Он отказался идти на полевые работы и, преисполненный горячечного рвения, занялся сбором песен горцев. Очкарик свято верил, что быстренько соберет их великое множество, и в мечтах уже видел, как давний поклонник таланта его матери, а ныне главный редактор, торжественно принимает его на работу к себе в журнал. Но прошла неделя, а ему не удалось записать ни единого куплета, достойного опубликования на страницах официального журнала.
Заливаясь слезами от разочарования, он написал матери письмо, в котором сообщал о своей катастрофической неудаче. И когда передавал письмо почтальону, тот рассказал ему про старика-горца с Тысячеметровой мельницы; этот мельник, неграмотный старый певец, знал все народные песни здешних мест, и по этой части в округе ему не было равных. Очкарик порвал письмо и, не мешкая, отправился за народными песнями.
— Представляете, — рассказывал нам Очкарик, — это оказался старый жалкий пьянчуга. За всю жизнь мне не доводилось видеть такой бедности. Знаете, чем он закусывает самогон? Камешками! Да точно, точно! Клянусь вам жизнью мамы! Он окунает их в соленую воду, отправляет в рот, перекатывает их там, а потом выплевывает на пол. Называет он это «нефритовые шарики в мельничном соусе». Он предложил и мне их попробовать, но я отказался. Я уж не говорю про его подозрительность и недоверчивость. А когда я не согласился закусывать его шариками, он жутко разозлился и, как я ни уговаривал его, сколько ни предлагал заплатить, наотрез отказался пропеть хоть куплет. Я проторчал на этой мельнице два дня в надежде вытянуть из него хоть какую-нибудь паршивую песенку, даже перекочевал одну ночь на его кровати под одеялом, которое не стиралось, наверно, лет двадцать, а то и все тридцать…

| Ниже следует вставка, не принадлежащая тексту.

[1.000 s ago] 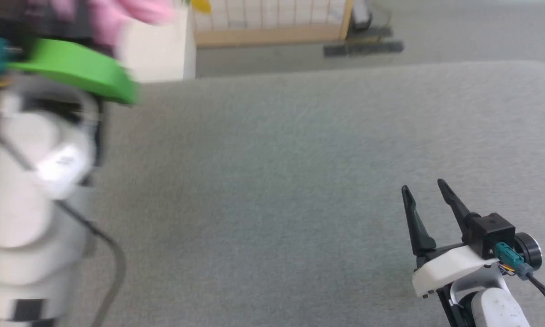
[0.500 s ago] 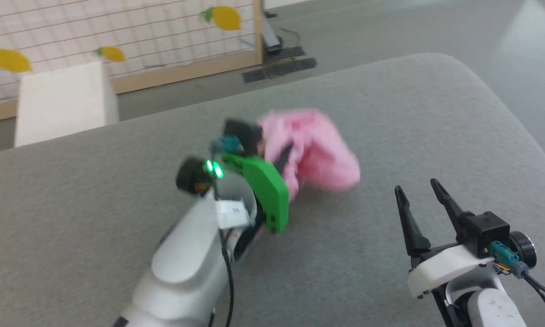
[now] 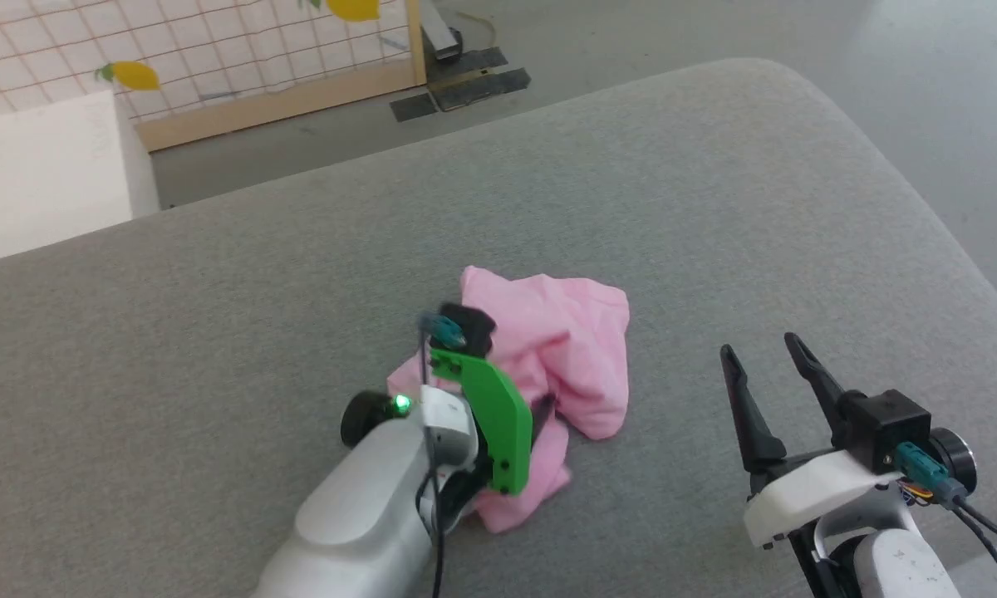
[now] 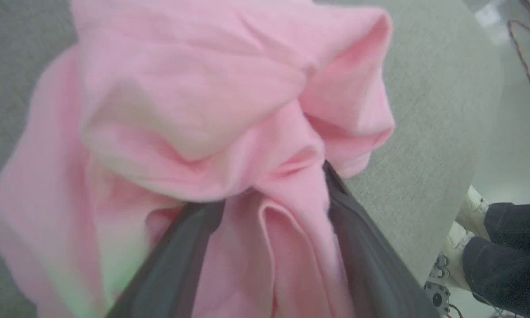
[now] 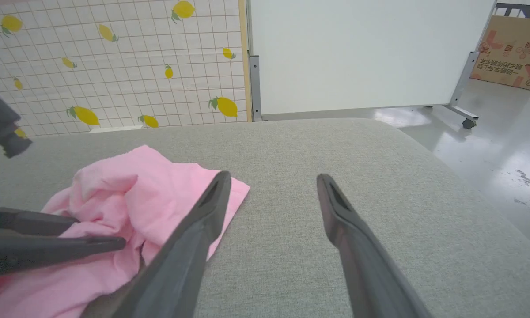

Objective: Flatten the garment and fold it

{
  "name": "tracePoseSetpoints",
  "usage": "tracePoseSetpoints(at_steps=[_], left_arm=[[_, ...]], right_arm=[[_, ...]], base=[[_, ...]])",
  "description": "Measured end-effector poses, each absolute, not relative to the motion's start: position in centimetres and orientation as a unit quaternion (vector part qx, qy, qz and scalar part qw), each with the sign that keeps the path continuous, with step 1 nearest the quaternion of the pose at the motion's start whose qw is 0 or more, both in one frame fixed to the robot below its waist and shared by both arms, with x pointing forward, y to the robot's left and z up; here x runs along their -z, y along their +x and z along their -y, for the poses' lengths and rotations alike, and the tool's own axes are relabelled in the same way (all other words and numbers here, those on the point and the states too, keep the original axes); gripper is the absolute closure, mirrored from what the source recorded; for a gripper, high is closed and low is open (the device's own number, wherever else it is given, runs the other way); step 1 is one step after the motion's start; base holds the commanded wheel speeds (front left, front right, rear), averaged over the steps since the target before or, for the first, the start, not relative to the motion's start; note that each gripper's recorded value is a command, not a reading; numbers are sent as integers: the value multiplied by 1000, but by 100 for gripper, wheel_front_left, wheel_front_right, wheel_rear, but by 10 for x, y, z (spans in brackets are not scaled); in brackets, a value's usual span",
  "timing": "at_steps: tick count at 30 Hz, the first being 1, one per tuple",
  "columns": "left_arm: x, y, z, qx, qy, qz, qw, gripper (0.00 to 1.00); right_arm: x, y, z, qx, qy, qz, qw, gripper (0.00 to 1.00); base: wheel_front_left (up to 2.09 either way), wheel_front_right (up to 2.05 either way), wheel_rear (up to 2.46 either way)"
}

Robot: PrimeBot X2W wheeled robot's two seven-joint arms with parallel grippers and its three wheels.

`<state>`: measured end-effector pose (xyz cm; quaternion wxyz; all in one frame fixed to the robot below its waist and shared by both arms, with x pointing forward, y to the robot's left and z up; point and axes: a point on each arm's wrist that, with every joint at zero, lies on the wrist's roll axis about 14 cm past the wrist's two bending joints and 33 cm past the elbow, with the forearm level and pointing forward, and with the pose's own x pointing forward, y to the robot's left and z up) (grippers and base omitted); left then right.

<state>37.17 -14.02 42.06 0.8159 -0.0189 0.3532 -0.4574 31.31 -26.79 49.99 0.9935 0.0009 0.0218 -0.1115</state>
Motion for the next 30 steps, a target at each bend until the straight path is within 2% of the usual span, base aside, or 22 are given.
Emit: tracePoseSetpoints(at_steps=[5, 6, 10, 18, 19, 30], left_arm=[[-496, 421, 124, 409, -126, -172, 887, 0], [-525, 441, 89, 360, -142, -76, 919, 0], [-542, 456, 27, 270, -159, 10, 950, 0], [-563, 448, -65, 147, -153, 84, 974, 0], [-556, 436, -90, 112, -141, 86, 980, 0], [-539, 399, -141, 42, -103, 82, 990, 0]], right_arm=[[-503, 325, 256, 89, 2, -14, 996, 0], [-507, 333, 248, 74, 2, -9, 997, 0], [-513, 343, 236, 53, 0, -1, 999, 0], [-520, 357, 216, 20, 2, 8, 1000, 0], [-520, 361, 210, 10, 3, 9, 1000, 0], [-509, 369, 196, -12, 7, -21, 1000, 0]], base=[[0, 0, 0], [0, 0, 0], [0, 0, 0], [0, 0, 0], [0, 0, 0], [0, 0, 0]])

Нам было нетрудно представить себе эту картину: Очкарик лежит на кровати, кишащей мириадами насекомых, и не смыкает глаз в надежде, что,
может, мельник во сне запоет одну из подлинных, простых народных песен, отмеченных реалистическим романтизмом. А вши вылезают из своих логовищ, нападают на Очкарика, сосут его кровь, ползают по блестящим стеклам его очков, которые он из предосторожности не снял на ночь. Стоит старику перевернуться с боку на бок, икнуть, кашлянуть, и Очкарик затаивает дыхание, готовый зажечь фонарик и, подобно шпиону, записывать каждое слово. Но все успокаивается, старик вновь начинает храпеть в ритме вращения мельничного колеса, которое все крутится и крутится в безостановочном движении.